In plain terms: Prepared statements don't "sanitize" input. They remove the attack surface entirely by separating when grammar is decided (prepare time) from when data arrives (execute time). The parser never sees user input as potentially grammatical.
This is why escaping functions are a weaker defense — they operate at the string level, trying to guess which characters need prefixing with backslashes. The grammar breakpoint still exists; you're just hoping your escaping is complete. Prepared statements eliminate the breakpoint.

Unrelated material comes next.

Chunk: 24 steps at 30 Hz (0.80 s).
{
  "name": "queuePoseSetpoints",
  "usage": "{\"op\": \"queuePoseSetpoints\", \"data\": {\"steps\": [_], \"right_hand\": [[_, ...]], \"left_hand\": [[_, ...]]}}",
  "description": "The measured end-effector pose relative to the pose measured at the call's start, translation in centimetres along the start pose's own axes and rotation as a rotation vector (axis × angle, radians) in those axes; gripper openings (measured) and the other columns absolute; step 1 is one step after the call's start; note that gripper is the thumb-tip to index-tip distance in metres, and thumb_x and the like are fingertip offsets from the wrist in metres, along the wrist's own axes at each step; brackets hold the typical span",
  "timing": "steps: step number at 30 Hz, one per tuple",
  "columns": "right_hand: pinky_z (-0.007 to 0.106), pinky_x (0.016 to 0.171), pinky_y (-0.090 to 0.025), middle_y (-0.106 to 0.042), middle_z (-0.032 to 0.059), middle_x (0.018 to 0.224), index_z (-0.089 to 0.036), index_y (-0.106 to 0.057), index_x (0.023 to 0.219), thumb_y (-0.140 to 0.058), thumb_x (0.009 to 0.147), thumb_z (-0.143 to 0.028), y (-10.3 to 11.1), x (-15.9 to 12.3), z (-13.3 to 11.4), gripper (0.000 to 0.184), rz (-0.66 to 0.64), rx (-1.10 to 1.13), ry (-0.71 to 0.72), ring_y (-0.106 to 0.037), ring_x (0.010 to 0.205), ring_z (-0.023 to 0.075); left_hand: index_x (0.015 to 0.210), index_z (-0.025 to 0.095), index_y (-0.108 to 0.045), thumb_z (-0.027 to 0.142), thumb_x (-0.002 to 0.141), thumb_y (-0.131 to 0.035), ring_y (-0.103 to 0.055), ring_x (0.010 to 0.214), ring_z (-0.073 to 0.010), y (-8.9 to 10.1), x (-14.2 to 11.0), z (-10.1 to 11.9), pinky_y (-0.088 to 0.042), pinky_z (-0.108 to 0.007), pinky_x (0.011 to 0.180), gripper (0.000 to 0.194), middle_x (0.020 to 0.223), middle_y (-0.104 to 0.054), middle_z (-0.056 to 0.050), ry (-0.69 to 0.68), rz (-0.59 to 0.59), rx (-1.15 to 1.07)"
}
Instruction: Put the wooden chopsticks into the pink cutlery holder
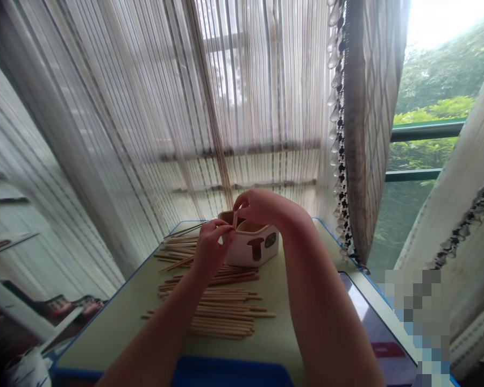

The Three Surfaces You'll See Again
Throughout this guide, I return to these ShopBox functions:
| Surface | Typical Query Pattern | Injection Type Usually Found |
|---|---|---|
| Login form | SELECT * FROM users WHERE user='...' AND pass='...' | Boolean bypass, error-based |
| Product search | SELECT * FROM products WHERE name LIKE '%...%' | UNION-based, error-based |
| Order lookup | SELECT * FROM orders WHERE order_id=... AND user_id=... | Blind (boolean/time), stacked |
Each surface has different output behavior — login says yes/no, search shows multiple columns, order lookup might return nothing visible. These output characteristics determine which injection techniques are practical, which in turn determines what your detection rules must watch for.
In the next page, I'll catalog the actual payload patterns that exploit these surfaces: the tampered strings, the comment variations, the encoding tricks that evade naive filters. Then in page 3, we walk through manual exploitation of all three ShopBox surfaces, so you understand what automated tools are doing under the hood before you let sqlmap loose in page 4.
For now, the core lesson: SQL injection is not a string problem. It's a grammar problem. Fix the grammar separation, and you fix the vulnerability.